An exact reproduction is needed of every line from the beginning of the data down to and including the line that contains "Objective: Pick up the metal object", minus the pictures.

> _Extracted material_:
************

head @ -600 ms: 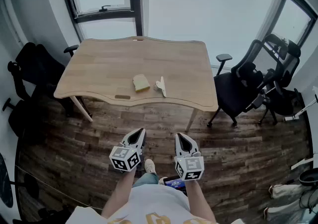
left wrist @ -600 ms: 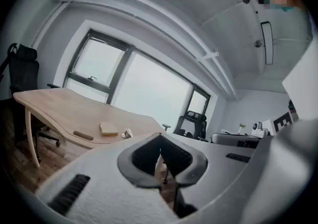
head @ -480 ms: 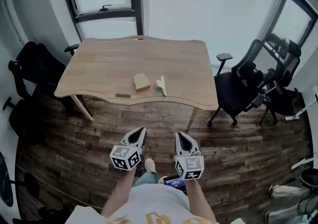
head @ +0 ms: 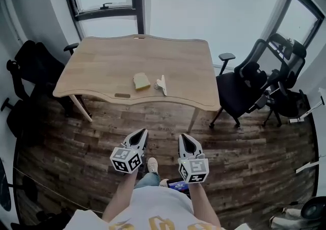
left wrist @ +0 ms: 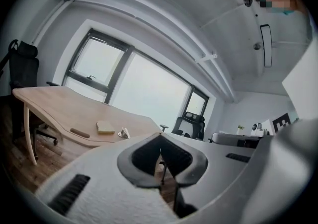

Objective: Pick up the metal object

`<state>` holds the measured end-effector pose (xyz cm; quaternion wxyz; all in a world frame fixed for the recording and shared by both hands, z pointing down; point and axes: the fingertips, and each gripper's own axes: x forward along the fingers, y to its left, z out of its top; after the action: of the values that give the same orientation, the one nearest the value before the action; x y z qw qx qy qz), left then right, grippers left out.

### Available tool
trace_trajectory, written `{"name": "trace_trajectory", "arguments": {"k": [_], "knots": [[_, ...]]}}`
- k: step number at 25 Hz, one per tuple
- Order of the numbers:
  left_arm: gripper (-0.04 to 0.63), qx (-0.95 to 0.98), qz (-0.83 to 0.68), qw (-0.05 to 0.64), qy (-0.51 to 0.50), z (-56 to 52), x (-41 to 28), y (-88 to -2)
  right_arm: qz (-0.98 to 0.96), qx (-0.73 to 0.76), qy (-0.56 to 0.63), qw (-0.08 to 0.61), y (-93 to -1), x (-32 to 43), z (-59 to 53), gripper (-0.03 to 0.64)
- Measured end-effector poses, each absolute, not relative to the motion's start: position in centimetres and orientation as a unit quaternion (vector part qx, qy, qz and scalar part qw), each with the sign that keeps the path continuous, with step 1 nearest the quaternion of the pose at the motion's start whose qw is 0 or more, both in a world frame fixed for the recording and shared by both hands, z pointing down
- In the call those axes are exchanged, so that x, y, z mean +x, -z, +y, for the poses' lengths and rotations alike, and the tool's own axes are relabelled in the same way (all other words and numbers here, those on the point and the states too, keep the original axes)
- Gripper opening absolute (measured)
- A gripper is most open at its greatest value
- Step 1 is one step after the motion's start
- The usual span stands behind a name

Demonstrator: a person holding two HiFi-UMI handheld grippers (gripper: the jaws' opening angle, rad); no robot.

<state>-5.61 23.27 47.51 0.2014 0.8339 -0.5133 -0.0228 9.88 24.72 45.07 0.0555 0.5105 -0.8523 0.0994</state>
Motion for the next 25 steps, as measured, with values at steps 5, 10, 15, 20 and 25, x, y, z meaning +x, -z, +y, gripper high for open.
{"name": "trace_trajectory", "arguments": {"k": [5,10,15,20,25], "knots": [[0.020,0.843,-0.502,0.192,0.008,21.5,-4.4,-47.8,-0.847,0.519,-0.101,0.054,-45.3,11.0,23.3,0.011],[0.020,0.846,-0.502,0.175,-0.035,18.3,-3.7,-49.1,-0.844,0.521,-0.110,0.064,-46.8,11.3,20.5,0.011],[0.020,0.847,-0.497,0.187,-0.038,12.2,-4.0,-50.5,-0.840,0.526,-0.113,0.078,-48.1,11.1,14.8,0.011],[0.020,0.851,-0.487,0.192,-0.036,3.7,-5.0,-50.9,-0.832,0.535,-0.115,0.097,-48.5,10.5,6.7,0.011],[0.020,0.865,-0.469,0.169,-0.064,-4.1,-6.1,-50.9,-0.820,0.542,-0.160,0.094,-50.3,8.5,-1.0,0.011]]}}
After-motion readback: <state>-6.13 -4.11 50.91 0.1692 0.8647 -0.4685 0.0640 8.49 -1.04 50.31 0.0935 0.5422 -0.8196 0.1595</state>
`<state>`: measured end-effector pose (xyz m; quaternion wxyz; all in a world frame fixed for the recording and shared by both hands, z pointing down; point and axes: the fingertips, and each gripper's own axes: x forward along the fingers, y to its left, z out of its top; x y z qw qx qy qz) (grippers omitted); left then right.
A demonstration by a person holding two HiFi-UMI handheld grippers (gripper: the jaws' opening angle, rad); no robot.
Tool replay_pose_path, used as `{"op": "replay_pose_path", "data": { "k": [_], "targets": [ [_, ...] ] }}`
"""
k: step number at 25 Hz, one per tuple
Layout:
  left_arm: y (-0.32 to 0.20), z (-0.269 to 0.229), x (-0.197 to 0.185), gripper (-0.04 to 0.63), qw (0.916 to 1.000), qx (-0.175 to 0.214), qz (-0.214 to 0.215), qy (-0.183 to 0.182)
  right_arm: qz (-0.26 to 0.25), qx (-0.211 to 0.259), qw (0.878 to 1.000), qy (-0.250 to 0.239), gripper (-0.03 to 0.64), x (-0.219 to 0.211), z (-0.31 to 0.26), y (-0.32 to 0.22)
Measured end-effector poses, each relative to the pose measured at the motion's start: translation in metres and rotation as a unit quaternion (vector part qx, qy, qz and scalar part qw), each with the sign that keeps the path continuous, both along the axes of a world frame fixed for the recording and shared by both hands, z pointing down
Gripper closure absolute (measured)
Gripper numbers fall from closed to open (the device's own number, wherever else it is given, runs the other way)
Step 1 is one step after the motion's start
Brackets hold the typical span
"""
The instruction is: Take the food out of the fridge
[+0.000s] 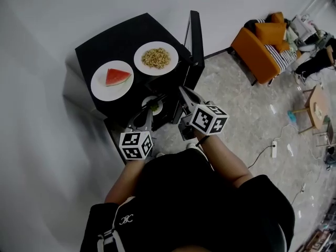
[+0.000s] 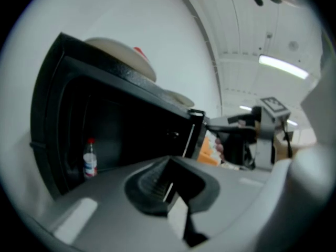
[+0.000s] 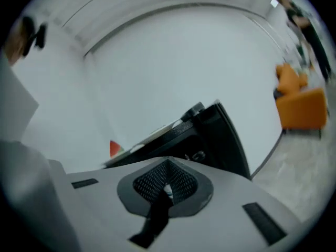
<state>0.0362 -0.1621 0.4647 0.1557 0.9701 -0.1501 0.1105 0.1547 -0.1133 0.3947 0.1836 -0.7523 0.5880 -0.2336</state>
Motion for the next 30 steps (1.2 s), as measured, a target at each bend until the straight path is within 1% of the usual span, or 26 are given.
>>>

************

> _Output of the task_:
head @ -600 ms: 
left wrist @ -600 ms: 
head @ -480 ms: 
head @ +0 ms: 
left wrist @ +0 ms: 

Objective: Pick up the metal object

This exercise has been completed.